Every line in the records below with the string "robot" is to be copied out.

↓

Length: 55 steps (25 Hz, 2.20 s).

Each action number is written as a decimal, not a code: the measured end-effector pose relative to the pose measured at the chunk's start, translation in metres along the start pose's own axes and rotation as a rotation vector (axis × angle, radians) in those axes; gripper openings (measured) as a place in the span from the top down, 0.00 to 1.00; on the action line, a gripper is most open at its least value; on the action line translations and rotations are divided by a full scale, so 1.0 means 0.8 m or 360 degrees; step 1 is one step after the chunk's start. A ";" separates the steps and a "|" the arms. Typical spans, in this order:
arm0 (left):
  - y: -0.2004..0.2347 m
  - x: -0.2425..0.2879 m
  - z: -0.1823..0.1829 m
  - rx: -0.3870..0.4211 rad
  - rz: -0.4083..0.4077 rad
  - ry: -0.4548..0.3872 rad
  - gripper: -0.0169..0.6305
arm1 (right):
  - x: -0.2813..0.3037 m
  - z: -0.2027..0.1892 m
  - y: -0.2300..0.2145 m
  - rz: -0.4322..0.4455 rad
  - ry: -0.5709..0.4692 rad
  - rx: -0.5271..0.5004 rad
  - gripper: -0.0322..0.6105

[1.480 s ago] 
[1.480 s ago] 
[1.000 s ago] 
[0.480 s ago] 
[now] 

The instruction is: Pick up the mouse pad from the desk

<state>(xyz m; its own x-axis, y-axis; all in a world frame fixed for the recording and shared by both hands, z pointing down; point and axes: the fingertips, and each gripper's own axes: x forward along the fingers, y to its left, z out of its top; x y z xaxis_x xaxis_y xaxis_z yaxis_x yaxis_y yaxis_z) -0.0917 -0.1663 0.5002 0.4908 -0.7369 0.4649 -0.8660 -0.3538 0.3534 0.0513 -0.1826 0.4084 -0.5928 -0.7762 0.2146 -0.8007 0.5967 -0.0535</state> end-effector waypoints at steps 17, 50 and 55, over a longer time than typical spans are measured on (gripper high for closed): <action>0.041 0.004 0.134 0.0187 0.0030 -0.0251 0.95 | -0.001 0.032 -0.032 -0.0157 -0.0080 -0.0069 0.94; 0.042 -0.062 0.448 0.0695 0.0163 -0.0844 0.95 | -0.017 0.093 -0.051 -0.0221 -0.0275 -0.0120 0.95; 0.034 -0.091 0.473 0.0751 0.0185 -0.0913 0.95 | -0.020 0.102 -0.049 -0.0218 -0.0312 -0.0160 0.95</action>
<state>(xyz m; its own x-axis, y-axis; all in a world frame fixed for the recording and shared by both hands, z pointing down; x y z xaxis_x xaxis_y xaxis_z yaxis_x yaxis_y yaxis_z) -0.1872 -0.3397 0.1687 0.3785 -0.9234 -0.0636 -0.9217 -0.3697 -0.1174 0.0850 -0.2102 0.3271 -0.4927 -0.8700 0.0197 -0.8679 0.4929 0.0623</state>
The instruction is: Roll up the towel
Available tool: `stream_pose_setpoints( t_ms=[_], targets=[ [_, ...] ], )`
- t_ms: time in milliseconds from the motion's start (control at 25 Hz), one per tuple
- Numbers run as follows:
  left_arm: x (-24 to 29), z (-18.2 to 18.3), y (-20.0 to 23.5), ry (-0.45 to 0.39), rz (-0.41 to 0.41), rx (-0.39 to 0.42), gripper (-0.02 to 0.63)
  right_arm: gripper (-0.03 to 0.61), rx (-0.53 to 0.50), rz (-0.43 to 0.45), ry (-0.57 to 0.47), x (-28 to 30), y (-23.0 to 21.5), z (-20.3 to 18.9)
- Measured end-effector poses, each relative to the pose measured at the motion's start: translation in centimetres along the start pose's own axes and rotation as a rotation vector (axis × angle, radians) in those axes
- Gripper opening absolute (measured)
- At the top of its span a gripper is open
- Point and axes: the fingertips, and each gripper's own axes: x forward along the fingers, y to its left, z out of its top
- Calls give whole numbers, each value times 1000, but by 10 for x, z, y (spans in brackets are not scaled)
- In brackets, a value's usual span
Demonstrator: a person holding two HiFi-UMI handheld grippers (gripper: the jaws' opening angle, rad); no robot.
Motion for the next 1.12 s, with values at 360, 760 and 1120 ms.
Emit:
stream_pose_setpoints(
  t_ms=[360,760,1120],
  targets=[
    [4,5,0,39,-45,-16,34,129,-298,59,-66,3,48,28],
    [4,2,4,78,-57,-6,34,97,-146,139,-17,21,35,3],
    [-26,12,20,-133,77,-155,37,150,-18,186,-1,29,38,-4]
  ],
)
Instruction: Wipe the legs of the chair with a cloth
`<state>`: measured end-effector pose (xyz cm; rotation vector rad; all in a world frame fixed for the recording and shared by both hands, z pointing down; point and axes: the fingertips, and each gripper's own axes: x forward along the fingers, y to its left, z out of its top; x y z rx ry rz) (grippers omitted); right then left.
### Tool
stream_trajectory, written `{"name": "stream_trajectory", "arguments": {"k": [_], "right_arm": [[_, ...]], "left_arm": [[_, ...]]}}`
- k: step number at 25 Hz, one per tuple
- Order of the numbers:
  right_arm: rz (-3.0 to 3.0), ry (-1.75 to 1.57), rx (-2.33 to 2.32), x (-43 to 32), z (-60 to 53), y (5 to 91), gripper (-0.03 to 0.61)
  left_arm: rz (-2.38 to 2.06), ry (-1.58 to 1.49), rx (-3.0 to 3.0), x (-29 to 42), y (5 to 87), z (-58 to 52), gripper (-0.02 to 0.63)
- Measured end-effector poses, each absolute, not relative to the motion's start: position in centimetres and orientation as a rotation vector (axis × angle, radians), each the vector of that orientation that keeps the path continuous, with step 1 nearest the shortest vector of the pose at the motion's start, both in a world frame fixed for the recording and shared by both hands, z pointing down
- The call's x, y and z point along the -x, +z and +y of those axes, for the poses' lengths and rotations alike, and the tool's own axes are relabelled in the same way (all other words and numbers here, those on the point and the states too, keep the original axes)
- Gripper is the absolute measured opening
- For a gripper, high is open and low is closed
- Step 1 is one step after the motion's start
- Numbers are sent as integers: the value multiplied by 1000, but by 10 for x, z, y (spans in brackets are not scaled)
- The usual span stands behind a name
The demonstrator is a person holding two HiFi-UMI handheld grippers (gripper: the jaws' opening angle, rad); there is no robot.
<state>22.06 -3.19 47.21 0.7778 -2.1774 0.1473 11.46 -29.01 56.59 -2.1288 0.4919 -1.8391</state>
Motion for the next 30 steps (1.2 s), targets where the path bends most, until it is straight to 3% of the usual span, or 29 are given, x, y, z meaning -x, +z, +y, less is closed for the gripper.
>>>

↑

*Answer space*:
Demonstrator: a person holding two HiFi-UMI handheld grippers (gripper: the jaws' opening angle, rad); no robot.
The demonstrator is a person holding two HiFi-UMI handheld grippers (gripper: the jaws' opening angle, rad); there is no robot.

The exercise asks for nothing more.